In the Phase IIb/III trial, blarcamesine slowed clinical progression of Alzheimer’s by 38.5% at 48 weeks, compared to placebo. Analysis of the Phase IIb/III trial showed no associated neuroimaging adverse events and, unlike Kisunla and Leqembi, blarcamesine is not expected to require routine MRI monitoring.

“Blarcamesine could be appealing because of its route of administration and good comparative safety profile,” Barwicki suggested.

Anavex anticipates submitting a full regulatory package to the European Medicines Agency by the end of this year.

Novo Nordisk is testing semaglutide, its wildly popular glucagon-like peptide-1 (GLP-1) receptor agonist for weight loss and other indications, in patients with early Alzheimer’s. Completion of the Phase III study is expected in October 2026. Early studies by independent scientists suggest semaglutide reduces neuroinflammation, which impairs cell signaling. It also may improve vascularization.

At Neurim Pharmaceuticals, a Phase III trial in Alzheimer’s patients with mild dementia will determine whether piromelatine can improve cognition and function by improving sleep quality. The hypothesis is that sleep disturbances increase synaptic and metabolic activity, impairing the brain’s ability to clear wastes, which then increases amyloid beta aggregation. Piromelatine works by activating certain melatonin and serotonin receptor agonists.
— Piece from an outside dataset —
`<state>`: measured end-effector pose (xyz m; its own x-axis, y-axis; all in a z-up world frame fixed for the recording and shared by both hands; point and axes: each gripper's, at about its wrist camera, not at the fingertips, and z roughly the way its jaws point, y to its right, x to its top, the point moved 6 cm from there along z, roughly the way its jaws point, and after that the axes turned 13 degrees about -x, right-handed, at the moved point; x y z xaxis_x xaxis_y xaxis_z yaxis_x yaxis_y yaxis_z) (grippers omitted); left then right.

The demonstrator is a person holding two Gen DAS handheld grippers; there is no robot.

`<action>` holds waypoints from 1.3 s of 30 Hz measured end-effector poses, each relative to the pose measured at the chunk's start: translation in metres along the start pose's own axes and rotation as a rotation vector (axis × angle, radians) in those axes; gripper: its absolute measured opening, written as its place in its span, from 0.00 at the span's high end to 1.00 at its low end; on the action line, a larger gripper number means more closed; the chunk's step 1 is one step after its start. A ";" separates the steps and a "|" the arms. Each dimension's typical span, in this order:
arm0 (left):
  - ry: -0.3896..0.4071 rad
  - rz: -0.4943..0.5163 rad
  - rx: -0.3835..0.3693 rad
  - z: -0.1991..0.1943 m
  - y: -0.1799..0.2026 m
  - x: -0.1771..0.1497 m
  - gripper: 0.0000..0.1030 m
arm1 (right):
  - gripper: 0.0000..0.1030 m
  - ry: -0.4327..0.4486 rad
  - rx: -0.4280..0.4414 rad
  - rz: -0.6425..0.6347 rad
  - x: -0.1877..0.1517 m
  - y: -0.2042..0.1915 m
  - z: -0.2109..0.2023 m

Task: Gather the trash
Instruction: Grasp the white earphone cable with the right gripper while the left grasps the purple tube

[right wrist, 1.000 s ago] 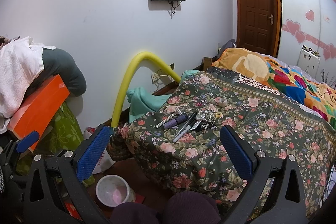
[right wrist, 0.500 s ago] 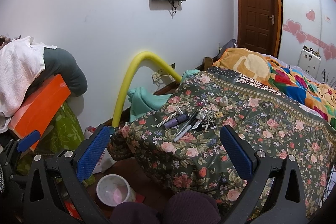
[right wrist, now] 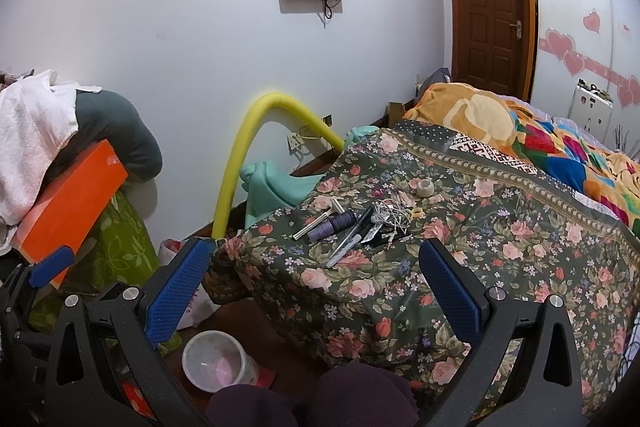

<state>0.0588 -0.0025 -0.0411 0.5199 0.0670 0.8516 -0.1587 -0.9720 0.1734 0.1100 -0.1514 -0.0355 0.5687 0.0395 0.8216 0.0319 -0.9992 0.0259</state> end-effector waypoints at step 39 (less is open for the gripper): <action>-0.385 0.051 -0.092 0.301 0.047 0.010 0.10 | 0.15 -0.401 0.065 0.196 -0.004 0.129 0.241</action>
<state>0.3090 -0.1155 -0.1733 0.7836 -0.0869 0.6151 -0.2577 -0.9464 0.1947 0.3098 -0.2777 -0.1724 0.8422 -0.1359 0.5218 -0.0635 -0.9860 -0.1543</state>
Finally, Austin, Texas–based Cassava Sciences seeks to restore the brain’s shape and function by stabilizing the scaffolding protein filamin A (FLNA), thus purportedly blocking signaling from soluble amyloid beta.
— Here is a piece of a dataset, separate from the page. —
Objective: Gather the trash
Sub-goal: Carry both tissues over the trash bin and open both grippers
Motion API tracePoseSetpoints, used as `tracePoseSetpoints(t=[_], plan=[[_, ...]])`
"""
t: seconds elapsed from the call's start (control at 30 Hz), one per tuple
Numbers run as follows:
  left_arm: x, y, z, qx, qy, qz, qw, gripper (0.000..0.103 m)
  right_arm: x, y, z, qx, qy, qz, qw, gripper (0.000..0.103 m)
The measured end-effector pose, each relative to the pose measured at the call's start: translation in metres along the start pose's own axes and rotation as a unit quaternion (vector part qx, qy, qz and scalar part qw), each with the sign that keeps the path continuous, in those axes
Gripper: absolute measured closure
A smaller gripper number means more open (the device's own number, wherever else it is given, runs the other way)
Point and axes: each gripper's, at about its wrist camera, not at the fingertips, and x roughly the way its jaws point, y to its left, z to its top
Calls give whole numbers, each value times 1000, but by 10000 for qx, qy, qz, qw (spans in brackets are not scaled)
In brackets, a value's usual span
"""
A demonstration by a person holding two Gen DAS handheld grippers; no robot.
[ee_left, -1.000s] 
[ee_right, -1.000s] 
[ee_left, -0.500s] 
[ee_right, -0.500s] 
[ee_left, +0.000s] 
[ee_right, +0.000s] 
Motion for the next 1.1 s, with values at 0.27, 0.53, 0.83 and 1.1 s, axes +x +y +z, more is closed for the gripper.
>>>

But Cassava’s conduct around simufilam has spurred an investigation by the U.S. Department of Justice. The company’s former science advisor, Hoau-Yan Wang, was indicted in June for allegedly falsifying scientific data that led to the awards of some $16 million in NIH grants between 2015 and 2023. The charges include allegedly misconstruing data about how “a potential treatment” and its diagnostic test would work.
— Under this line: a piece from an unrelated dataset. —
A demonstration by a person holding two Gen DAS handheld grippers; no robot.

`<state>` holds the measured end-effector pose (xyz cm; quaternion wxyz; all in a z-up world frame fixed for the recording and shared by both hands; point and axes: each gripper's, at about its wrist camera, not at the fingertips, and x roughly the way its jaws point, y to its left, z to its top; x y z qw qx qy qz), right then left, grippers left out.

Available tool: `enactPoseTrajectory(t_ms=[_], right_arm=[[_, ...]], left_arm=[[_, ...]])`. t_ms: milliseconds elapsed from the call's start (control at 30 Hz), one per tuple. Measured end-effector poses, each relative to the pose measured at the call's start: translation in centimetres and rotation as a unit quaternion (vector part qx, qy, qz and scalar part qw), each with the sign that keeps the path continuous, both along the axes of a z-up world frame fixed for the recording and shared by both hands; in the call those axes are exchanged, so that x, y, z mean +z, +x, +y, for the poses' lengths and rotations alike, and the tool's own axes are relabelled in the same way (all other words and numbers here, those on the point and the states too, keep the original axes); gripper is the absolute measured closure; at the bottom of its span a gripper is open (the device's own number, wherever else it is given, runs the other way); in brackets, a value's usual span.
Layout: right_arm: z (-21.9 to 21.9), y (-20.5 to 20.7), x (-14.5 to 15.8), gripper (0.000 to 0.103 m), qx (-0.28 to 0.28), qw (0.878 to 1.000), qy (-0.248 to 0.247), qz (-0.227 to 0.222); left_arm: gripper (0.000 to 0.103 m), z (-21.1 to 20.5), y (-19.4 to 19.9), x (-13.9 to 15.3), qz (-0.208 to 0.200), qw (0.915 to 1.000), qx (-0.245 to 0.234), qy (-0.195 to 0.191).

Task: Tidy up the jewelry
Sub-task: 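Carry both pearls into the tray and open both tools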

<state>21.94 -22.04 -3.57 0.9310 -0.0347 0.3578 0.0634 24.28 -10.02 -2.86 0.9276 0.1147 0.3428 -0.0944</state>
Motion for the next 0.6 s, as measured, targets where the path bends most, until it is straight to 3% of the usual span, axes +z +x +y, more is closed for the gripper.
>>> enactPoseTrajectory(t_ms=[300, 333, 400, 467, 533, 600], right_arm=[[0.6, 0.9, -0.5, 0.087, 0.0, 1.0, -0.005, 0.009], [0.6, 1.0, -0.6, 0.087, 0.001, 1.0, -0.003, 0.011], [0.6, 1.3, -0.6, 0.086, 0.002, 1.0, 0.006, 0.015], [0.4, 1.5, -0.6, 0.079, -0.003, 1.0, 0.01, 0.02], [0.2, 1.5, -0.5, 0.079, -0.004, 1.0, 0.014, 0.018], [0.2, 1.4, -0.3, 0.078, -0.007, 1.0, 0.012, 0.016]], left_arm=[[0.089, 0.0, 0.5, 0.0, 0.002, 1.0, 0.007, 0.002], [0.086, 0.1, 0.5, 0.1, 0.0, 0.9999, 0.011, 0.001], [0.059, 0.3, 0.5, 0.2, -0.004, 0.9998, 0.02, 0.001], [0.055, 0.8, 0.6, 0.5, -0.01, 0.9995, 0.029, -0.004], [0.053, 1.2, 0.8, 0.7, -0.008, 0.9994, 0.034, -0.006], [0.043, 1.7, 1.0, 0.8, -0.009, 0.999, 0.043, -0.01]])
The company’s August corporate overview reiterates a February news release, noting that patients with mild Alzheimer’s who were treated with its oral therapeutic, simufilam, continuously for two years had no decline in their ADAS-Cog scores. Non-continuous treatment resulted in a one-point ADAS-Cog decline.

In late July, Cassava added an open-label extension to its ongoing Phase II and III clinical trials for Alzheimer’s, which attracted 89% of its Phase III patients.

According to August’s corporate overview, Cassava expects topline results from its 804-patient RETHINK-ALZ trial by year’s end.

Alzheimer’s is a very hetergeneous disease and there is no magic bullet for treatment. Given the many different mechanisms of action of emerging Alzheimer’s therapeutics, “there may be a case for teaming up and using certain therapeutics in combination,” Tsai said.

“We’re excited to see the clinical trial pipeline diversity over time,” Edelmayer added, but the solution may involve more than therapeutics. Ultimately, “Treatment may require a combination of powerful, FDA-approved therapies in conjunction with brain-healthy lifestyles. We envision a future where there are many treatments that address the disease in multiple ways.”